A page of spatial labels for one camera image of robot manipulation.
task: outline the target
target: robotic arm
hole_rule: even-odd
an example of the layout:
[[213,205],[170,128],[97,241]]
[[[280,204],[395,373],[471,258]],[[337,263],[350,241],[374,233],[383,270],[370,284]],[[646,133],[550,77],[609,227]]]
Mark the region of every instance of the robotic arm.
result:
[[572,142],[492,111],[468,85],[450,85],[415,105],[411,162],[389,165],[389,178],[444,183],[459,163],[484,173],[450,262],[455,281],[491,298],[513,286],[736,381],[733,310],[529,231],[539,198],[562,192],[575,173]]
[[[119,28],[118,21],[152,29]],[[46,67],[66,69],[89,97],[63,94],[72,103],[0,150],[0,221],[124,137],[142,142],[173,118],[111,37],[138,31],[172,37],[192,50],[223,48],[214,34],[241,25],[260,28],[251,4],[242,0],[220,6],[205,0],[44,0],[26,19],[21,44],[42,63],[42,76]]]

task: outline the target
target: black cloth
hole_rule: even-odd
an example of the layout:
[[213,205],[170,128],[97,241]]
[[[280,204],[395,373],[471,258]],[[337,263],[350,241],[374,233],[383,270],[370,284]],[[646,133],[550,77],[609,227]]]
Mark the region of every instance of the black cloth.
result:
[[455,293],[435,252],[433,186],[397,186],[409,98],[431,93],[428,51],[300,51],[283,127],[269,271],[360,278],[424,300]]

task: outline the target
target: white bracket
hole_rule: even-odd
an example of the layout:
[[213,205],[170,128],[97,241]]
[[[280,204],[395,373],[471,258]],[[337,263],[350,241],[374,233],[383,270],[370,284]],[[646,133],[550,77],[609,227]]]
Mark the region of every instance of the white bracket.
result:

**WHAT TO WORK ON:** Return each line exactly, beginning at the start of the material above and ending at the line that includes "Mark the region of every instance of the robotic", with both of those kept.

**WRITTEN RESPONSE:**
A page of spatial labels for one camera image of robot manipulation.
task: outline the target
target: robotic arm
hole_rule: even-odd
an example of the layout:
[[213,205],[170,128],[97,241]]
[[[280,204],[395,373],[471,258]],[[337,263],[350,241],[374,233],[383,270],[370,284]],[[646,133],[550,77],[609,227]]]
Mark the region of every instance of the robotic arm.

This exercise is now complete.